▶ DESCRIPTION OF THE TASK:
Find the lines of the listing that contain the string "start", and return them.

--- SUPPLIED MATERIAL ---

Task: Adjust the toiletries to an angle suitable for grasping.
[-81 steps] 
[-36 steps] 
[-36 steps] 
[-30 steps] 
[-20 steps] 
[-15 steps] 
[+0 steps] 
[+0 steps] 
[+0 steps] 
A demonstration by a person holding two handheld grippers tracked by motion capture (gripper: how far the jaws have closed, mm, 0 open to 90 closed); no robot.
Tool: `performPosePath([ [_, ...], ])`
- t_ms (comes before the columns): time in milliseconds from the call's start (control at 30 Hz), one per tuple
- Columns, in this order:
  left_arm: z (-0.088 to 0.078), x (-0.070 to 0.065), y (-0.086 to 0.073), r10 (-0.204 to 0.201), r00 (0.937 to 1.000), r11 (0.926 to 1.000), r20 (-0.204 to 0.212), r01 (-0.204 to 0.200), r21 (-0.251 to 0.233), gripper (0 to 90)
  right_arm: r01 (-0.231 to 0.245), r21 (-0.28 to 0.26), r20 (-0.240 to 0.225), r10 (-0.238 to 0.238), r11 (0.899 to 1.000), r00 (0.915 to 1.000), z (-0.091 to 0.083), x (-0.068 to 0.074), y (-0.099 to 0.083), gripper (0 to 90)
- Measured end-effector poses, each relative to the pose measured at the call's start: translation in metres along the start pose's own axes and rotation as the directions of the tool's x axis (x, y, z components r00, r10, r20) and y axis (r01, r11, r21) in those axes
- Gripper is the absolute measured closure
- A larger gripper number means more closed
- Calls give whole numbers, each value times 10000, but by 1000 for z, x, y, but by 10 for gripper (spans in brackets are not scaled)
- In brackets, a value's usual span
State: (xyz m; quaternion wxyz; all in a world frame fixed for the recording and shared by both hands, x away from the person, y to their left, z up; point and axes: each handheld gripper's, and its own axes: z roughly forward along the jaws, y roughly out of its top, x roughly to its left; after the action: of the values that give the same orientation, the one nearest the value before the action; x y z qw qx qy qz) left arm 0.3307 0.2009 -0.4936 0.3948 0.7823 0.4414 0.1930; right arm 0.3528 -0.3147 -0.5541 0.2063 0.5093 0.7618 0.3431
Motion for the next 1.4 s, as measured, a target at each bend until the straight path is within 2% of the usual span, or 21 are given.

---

▶ PROBLEM SOLUTION:
- t_ms (comes before the columns): time in milliseconds from the call's start (control at 30 Hz), one per tuple
- Measured end-effector poses, each relative to the pose measured at the call's start: translation in metres along the start pose's own axes and rotation as the directions of the tool's x axis (x, y, z components r00, r10, r20) and y axis (r01, r11, r21) in those axes

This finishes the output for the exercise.